Harrison, reported Wright, had a “wide-eyed innocence” just as Christian “Kelvin said to me at the beginning of the project ‘I never imagined that I’d do period movies. This isn’t something that I do.’ I was like ‘Forget the fact that it’s a period movie, he’s just this guy who is in love and is new in town.”’

Though the three were completely different in their experience, they developed strong connections.  “We used to laugh because we felt that at high school, they would be the odd ones who sat at a table in the dinner hall by themselves. They’re all slightly kind of kooky or have a sense of otherness about them that, I think, was really beautiful and tender.”

This version of “Cyrano” has audiences asking during the famous balcony scene if Roxanne knew that it was Cyrano and not Christian who professing his love to her.” “Predominantly women come up and say, ‘She knew, didn’t she?”’ Wright explained it was a delicate balancing act. “I didn’t want to state it too clearly,” he said. “I wanted to allow space for the audience to project their own interpretation. Others go along with the story as it’s always been told-she doesn’t know. .”
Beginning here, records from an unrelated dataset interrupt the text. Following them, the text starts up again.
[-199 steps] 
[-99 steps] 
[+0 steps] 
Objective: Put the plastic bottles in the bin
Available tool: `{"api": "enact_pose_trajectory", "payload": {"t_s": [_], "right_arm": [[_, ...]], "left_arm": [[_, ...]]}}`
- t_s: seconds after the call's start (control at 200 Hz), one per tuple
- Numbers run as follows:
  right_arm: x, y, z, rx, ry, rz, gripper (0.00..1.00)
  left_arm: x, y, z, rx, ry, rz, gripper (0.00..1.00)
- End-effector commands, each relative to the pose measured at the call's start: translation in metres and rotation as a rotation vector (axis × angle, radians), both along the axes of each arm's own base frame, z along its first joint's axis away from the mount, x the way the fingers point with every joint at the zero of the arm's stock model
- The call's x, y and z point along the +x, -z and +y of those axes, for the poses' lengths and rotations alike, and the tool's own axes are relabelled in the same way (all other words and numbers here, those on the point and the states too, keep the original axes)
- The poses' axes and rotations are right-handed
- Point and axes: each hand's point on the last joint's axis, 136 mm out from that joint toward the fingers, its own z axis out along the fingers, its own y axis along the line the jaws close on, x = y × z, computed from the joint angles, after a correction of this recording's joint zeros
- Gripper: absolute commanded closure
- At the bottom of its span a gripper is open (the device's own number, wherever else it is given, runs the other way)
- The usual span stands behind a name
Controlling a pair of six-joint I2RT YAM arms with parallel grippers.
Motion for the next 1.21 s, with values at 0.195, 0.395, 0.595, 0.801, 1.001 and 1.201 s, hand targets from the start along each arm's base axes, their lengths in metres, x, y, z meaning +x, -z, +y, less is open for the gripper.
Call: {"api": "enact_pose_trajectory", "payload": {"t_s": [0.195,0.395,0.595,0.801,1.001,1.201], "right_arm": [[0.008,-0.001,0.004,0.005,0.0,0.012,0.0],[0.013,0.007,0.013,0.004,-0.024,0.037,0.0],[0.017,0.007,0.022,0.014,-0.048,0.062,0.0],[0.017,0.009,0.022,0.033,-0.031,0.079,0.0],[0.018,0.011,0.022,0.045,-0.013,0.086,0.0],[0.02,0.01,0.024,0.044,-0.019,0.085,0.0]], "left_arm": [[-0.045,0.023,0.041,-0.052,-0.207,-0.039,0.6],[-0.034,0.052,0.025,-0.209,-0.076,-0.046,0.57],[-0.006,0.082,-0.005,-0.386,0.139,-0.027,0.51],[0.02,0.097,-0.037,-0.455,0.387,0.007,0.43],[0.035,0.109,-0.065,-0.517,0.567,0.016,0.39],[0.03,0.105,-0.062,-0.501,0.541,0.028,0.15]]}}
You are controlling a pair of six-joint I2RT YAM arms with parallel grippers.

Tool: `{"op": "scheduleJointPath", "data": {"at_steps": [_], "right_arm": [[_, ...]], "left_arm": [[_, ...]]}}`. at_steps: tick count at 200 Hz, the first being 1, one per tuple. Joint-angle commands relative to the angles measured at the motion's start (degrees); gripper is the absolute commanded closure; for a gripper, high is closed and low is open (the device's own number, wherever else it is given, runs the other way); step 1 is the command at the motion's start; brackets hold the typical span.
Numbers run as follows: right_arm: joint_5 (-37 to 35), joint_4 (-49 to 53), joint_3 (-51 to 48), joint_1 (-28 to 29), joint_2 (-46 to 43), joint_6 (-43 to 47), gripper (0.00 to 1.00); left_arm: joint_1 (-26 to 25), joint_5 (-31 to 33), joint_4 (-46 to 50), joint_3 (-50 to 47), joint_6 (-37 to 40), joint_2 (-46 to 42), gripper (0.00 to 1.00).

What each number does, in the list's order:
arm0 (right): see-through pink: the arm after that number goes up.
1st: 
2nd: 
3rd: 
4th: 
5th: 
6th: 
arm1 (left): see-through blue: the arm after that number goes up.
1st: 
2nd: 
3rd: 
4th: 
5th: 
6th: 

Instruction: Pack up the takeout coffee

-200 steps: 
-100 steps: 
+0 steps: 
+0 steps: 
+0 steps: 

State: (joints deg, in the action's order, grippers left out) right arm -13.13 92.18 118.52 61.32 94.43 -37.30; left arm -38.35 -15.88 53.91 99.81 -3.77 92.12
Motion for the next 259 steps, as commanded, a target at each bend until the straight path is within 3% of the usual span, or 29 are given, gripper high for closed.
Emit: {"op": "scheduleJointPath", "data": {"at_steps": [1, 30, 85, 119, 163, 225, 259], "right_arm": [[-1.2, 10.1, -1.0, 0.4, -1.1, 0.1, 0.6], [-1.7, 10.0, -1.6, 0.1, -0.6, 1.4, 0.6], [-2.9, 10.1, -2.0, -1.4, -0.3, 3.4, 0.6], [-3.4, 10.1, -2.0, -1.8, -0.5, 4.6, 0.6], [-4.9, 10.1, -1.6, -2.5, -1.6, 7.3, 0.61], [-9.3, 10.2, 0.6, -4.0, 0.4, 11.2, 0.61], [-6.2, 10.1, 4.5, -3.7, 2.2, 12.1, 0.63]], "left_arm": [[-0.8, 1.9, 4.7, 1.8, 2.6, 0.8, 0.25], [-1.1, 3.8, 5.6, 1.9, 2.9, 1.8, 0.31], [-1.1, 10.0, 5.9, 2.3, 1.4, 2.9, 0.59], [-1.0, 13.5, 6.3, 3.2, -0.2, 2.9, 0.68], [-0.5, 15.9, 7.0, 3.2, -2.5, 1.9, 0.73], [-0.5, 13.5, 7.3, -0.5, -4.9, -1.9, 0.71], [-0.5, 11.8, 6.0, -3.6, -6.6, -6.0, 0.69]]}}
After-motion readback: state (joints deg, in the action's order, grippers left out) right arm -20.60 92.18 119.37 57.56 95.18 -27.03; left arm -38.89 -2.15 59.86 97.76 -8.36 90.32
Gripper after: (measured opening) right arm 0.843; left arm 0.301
Wright and his three stars discussed the idea that “there was something she knew but refused to allow herself to believe. If she knew it, if she believed it, if she vocalized it, if she acknowledged it, then life would be really difficult.  She was going to not acknowledge it, allow him space to speak his truth and allow him [to say] ‘I love you, Roxanne.’ Then that will change everything. But he never does and that’s the tragedy of it.”